EXERCISE DIRECTIONS =
Each time a line of the listing holds "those", copy that line.

ENTRIES SHOWN =
##############################

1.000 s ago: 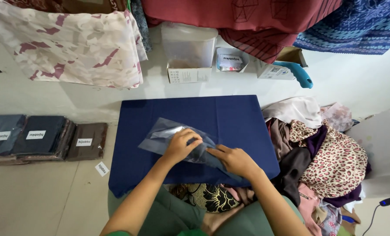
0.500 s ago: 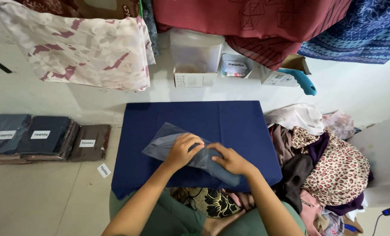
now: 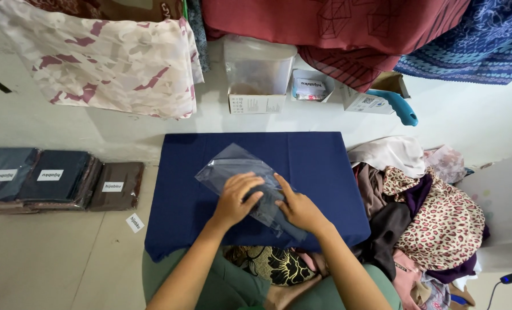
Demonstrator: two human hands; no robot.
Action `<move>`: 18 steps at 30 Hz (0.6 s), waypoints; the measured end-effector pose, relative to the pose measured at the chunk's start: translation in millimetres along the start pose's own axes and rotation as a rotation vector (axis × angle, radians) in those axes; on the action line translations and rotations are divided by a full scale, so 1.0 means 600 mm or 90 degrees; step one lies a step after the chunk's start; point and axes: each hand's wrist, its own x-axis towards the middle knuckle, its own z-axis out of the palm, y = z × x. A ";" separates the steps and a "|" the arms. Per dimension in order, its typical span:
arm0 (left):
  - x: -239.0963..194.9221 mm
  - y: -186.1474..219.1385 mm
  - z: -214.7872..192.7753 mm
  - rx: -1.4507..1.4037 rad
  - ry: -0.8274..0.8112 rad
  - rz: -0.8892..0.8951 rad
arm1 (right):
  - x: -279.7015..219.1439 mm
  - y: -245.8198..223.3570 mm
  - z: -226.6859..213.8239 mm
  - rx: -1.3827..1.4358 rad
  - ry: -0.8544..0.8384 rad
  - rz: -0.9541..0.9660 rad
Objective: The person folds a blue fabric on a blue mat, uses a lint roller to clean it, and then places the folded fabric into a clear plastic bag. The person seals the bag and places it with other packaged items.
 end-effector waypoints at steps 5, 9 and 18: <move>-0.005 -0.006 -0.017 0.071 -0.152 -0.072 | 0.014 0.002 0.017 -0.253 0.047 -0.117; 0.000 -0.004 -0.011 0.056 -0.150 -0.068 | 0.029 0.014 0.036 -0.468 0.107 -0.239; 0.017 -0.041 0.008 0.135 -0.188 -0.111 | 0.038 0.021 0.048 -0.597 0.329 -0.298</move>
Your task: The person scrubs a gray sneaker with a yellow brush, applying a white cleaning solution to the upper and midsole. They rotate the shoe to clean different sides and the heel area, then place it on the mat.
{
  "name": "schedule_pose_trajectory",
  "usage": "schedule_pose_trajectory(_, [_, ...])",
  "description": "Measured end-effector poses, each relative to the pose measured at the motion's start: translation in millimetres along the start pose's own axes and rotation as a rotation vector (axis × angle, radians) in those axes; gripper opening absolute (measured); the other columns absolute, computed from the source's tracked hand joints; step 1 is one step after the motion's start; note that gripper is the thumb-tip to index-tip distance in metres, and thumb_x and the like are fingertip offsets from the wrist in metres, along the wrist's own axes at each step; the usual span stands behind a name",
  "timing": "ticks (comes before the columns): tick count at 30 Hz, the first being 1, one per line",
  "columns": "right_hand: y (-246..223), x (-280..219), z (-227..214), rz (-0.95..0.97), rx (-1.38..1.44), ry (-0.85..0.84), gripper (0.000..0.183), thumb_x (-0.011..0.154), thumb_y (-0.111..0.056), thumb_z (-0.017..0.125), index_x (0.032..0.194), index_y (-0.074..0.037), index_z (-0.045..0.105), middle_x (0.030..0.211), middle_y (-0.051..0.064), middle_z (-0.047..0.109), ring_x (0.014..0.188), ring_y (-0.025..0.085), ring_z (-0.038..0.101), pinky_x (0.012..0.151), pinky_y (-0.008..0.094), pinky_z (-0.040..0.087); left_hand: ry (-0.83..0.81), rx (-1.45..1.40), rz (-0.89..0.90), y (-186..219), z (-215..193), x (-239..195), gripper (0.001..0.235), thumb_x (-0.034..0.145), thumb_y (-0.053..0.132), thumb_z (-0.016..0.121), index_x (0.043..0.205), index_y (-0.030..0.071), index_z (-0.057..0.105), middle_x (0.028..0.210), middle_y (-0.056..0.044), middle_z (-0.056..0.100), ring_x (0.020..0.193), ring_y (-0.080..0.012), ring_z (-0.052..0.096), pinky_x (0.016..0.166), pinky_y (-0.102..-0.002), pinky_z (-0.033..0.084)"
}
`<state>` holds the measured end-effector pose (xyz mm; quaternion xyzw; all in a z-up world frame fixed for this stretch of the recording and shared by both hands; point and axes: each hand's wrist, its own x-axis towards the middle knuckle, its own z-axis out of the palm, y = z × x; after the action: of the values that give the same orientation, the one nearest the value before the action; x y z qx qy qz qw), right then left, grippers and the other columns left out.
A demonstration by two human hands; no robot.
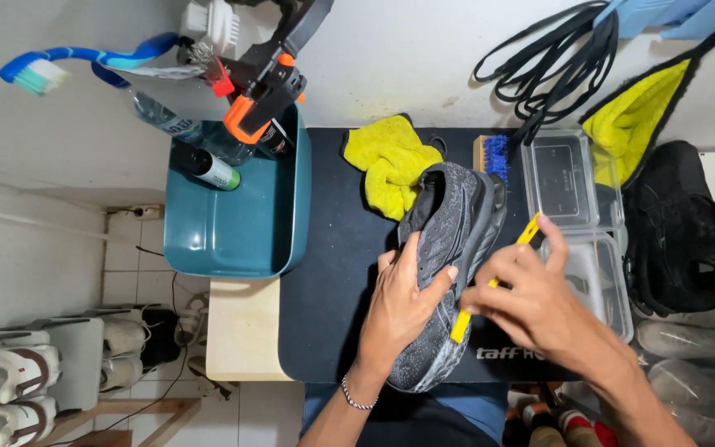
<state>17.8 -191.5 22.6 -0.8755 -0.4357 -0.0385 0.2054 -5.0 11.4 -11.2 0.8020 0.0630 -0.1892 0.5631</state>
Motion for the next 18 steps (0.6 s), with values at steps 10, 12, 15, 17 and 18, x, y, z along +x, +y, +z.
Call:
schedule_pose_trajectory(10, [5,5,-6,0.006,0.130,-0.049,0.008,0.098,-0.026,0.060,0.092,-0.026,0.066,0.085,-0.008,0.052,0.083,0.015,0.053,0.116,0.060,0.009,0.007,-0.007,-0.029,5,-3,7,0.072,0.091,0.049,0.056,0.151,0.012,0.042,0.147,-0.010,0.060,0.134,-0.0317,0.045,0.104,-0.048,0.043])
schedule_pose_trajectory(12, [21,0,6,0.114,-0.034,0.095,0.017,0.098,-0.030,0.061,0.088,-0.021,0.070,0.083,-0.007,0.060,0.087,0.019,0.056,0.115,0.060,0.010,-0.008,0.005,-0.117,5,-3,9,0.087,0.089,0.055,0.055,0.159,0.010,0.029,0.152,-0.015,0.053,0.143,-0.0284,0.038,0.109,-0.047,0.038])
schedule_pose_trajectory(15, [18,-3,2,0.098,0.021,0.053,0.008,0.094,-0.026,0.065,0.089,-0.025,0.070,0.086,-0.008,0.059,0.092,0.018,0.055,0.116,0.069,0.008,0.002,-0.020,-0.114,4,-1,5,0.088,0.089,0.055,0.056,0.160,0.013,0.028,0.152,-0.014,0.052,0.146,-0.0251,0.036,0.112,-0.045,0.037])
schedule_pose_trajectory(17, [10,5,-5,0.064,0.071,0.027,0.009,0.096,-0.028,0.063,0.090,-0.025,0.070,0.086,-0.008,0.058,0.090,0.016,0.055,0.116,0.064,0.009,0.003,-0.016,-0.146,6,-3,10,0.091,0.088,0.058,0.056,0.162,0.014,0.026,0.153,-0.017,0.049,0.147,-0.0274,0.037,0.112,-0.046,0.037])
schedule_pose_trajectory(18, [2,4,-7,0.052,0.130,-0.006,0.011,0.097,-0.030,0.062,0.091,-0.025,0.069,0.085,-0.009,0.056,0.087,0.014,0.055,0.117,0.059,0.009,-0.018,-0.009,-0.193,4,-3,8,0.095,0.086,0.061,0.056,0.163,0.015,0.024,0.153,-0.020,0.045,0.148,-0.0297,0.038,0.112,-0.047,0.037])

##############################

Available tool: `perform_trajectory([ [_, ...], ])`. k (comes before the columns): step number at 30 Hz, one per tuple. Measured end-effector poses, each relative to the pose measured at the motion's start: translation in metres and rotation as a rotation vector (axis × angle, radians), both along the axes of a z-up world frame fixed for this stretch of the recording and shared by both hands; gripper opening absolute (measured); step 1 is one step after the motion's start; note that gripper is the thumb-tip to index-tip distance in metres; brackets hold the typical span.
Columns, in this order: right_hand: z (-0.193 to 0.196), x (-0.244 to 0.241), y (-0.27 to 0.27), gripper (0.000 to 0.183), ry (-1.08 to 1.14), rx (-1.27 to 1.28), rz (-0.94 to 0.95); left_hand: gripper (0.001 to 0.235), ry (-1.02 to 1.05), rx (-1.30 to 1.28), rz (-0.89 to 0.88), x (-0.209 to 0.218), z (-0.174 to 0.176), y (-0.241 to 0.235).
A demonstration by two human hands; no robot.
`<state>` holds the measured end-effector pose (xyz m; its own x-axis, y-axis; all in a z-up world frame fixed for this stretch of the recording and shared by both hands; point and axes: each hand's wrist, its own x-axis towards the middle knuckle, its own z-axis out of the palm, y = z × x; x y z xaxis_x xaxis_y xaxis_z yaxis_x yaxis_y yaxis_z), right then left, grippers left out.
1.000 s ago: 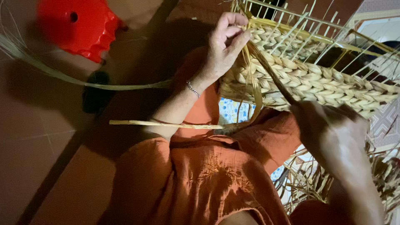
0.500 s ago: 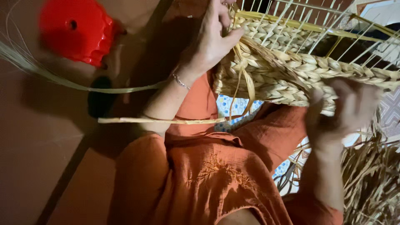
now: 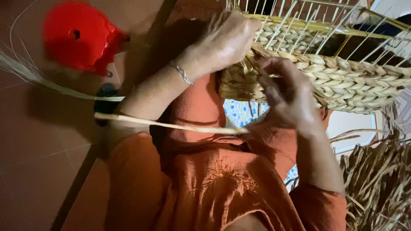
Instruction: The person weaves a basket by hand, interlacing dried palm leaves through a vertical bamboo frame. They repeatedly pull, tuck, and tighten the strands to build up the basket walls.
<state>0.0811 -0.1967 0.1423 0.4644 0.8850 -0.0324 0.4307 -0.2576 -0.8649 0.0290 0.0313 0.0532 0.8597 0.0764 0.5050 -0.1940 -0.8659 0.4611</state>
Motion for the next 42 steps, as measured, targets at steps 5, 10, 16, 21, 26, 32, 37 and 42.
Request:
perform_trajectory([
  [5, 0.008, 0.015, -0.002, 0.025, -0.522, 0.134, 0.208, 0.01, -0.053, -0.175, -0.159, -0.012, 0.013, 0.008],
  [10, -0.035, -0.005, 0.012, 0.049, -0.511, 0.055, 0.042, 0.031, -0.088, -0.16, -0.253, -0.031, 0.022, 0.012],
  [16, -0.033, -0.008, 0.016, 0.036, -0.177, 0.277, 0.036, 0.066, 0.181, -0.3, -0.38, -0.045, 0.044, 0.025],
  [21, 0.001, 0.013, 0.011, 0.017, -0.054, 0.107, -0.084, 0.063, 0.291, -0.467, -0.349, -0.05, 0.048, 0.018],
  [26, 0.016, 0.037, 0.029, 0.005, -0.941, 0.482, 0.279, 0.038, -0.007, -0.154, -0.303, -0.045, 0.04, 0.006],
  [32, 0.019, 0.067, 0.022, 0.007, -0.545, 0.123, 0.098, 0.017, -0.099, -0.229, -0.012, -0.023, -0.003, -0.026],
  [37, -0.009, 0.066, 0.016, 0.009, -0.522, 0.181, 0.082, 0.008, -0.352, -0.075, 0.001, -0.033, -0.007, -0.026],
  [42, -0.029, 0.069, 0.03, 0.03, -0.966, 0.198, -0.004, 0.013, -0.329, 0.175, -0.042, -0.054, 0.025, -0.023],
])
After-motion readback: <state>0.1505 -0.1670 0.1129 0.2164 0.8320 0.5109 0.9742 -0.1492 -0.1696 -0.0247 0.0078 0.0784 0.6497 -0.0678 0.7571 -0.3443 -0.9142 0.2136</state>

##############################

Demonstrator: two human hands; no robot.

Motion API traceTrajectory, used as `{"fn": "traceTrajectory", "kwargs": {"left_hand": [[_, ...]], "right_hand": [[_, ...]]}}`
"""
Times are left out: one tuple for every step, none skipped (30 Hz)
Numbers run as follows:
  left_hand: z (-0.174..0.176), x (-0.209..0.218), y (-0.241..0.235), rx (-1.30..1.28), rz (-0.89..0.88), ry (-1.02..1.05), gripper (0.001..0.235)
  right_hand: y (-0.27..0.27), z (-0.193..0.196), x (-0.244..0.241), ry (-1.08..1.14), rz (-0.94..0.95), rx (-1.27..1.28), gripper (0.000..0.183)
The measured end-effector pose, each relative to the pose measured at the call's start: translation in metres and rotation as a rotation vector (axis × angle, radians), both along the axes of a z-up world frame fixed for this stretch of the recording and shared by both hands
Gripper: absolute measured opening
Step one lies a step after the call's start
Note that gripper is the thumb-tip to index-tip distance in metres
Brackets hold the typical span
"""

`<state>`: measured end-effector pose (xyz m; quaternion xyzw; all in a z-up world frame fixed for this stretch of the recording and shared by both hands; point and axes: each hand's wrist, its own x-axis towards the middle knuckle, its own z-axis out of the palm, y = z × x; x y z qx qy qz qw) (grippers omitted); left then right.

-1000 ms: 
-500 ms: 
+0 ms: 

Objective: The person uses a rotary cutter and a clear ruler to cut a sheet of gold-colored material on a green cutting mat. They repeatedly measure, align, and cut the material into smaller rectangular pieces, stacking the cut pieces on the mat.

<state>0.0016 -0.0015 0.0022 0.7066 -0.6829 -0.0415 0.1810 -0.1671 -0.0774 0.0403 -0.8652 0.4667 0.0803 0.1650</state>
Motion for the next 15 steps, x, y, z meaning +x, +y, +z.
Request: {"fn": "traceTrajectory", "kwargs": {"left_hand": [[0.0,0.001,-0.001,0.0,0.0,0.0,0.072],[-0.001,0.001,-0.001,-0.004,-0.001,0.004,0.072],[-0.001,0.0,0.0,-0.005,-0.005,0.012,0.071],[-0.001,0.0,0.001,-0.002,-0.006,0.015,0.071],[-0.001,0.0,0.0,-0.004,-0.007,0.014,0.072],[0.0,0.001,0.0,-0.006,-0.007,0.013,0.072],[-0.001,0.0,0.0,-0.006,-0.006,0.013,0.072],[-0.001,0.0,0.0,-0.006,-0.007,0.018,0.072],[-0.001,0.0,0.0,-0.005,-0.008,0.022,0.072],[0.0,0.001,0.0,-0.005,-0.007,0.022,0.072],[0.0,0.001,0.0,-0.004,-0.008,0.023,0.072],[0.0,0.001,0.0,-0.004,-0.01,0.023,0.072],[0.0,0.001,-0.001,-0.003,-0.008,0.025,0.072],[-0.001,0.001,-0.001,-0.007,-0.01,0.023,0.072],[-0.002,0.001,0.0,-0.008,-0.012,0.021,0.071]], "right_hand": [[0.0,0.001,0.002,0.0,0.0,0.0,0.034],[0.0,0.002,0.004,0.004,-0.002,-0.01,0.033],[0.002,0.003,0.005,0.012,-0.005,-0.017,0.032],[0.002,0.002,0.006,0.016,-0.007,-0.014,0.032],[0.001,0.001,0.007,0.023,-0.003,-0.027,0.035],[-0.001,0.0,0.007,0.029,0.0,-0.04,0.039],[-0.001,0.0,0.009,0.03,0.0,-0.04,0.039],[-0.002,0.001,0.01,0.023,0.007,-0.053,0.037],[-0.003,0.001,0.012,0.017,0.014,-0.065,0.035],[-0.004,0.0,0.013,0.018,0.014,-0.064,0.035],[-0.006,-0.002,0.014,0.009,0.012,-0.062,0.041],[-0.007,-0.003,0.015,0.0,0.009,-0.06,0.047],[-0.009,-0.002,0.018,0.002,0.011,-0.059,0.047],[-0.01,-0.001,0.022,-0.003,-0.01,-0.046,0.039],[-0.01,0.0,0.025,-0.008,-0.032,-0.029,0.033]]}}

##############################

RESPONSE =
Action `<move>`: 18 steps at 30 Hz (0.6 s), waypoints; the measured end-effector pose, relative to the pose measured at the chunk's start: translation in millimetres along the start pose's own axes and rotation as a rotation vector (axis × angle, radians) in those axes; on the action line translations and rotations are divided by a full scale, so 1.0 means 600 mm or 90 degrees; step one lies a step after the chunk's start; point and axes: each hand's wrist, its own x-axis towards the middle knuckle, its own z-axis out of the palm, y = z × x. A ";" separates the steps and a "|" the arms. Per dimension in order, its typical span:
  "description": "Measured end-effector poses, each relative to the pose measured at the motion's start: translation in millimetres along the start pose's own axes and rotation as a rotation vector (axis × angle, radians) in those axes; gripper opening absolute (measured); the other columns absolute, computed from the source's tracked hand joints; step 1 is one step after the motion's start; note that gripper is the thumb-tip to index-tip distance in metres, and thumb_x and the like are fingertip offsets from the wrist in metres, along the wrist's own axes at each step; the usual span stands behind a name",

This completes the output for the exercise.